Why most agentic pilots don't scale.
The shape of a pilot that worked
Pick a small team. Pick a use case where the user is on the team. Run the pilot for four weeks with engineers in the loop. Ship something that works. The team is proud, the demo is good, the slide deck almost writes itself.
This is the easy 20 percent. The pilot worked because the engineers were the users and the engineers were also the operators. When the engineers leave the room and the pilot becomes a rollout, three things break.
Failure mode 1: the platform substrate was not real
The pilot ran in a sandbox account with hardcoded API keys, a side cluster, and a Streamlit interface. The architecture diagram showed Lambda and S3 because that's what fits on a slide; the actual code ran on a laptop and a Vercel preview.
On rollout, the platform team asks the basic questions. Where do the secrets live? How does the service authenticate to the data source? Where do the logs go? Who pages when it breaks? Nothing in the pilot answered these questions because the pilot did not have to.

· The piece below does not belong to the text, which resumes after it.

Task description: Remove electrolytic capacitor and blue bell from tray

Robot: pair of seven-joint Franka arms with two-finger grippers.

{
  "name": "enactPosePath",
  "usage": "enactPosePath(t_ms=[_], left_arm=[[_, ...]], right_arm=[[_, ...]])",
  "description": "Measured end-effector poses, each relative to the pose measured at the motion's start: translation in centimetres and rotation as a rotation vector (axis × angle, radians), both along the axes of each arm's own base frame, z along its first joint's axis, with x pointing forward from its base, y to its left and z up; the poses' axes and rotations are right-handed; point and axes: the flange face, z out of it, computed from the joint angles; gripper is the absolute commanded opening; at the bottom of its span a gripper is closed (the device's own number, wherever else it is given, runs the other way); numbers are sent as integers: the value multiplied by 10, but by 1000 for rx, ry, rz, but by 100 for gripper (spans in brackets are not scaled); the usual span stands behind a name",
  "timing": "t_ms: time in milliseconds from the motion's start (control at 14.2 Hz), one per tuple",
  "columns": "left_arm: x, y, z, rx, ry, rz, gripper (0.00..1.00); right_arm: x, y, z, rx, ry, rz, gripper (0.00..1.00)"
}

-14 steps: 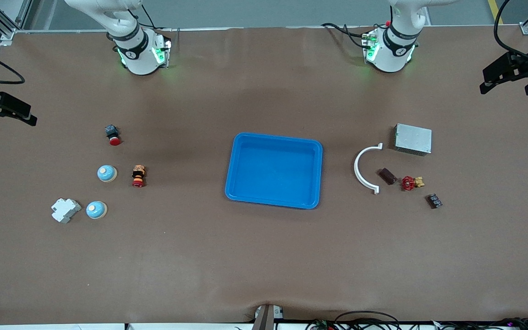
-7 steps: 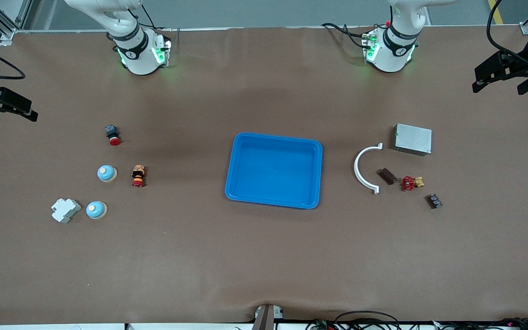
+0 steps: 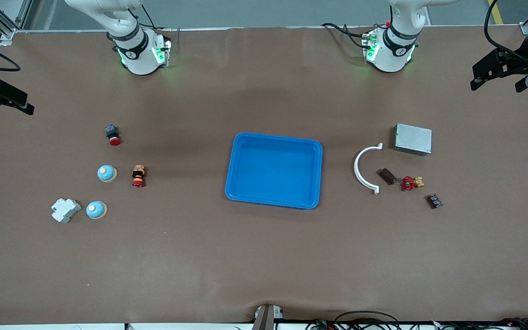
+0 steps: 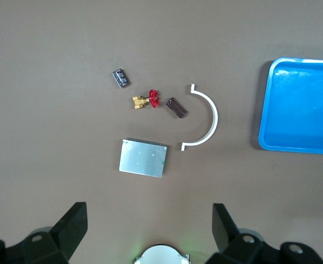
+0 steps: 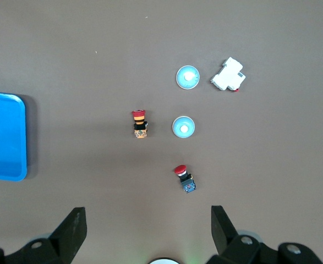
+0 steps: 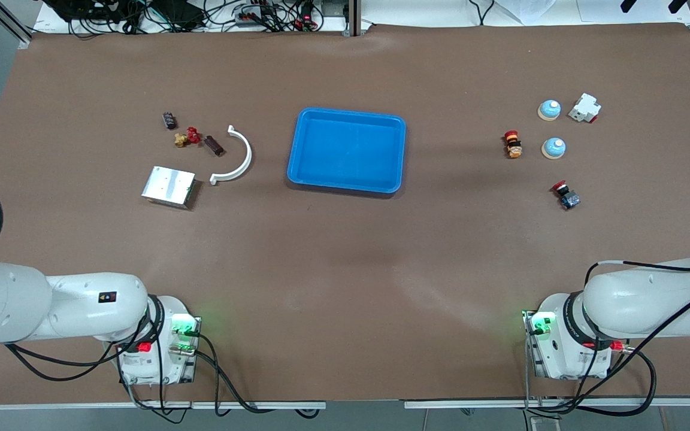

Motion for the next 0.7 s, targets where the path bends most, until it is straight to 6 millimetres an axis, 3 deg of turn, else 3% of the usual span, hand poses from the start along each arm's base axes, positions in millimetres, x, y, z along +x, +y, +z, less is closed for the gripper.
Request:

Fix it during the pilot, not after. Build the pilot on the same landing zone as everything else. Use the same identity, the same observability, the same paging path. The pilot is slower to ship; the rollout is faster because there is no architectural translation.
Failure mode 2: there was no quality signal
The pilot was evaluated by the engineers eyeballing the output. The output looked plausible most of the time, occasionally weird, never disastrous. The team called it a success.
On rollout, the user base is no longer the engineering team. The user base does not know the system well enough to spot weird output. Quality regressions stack up silently. By the time someone notices, the dashboard is dead because no one was watching it.
Fix it with a written evaluation set. Twenty real inputs, twenty expected outputs (or expected output classes, when the answer is open-ended), and a CI step that runs the evaluation on every change. Quality regression catches itself, the same way a unit test would, with the same boring cadence.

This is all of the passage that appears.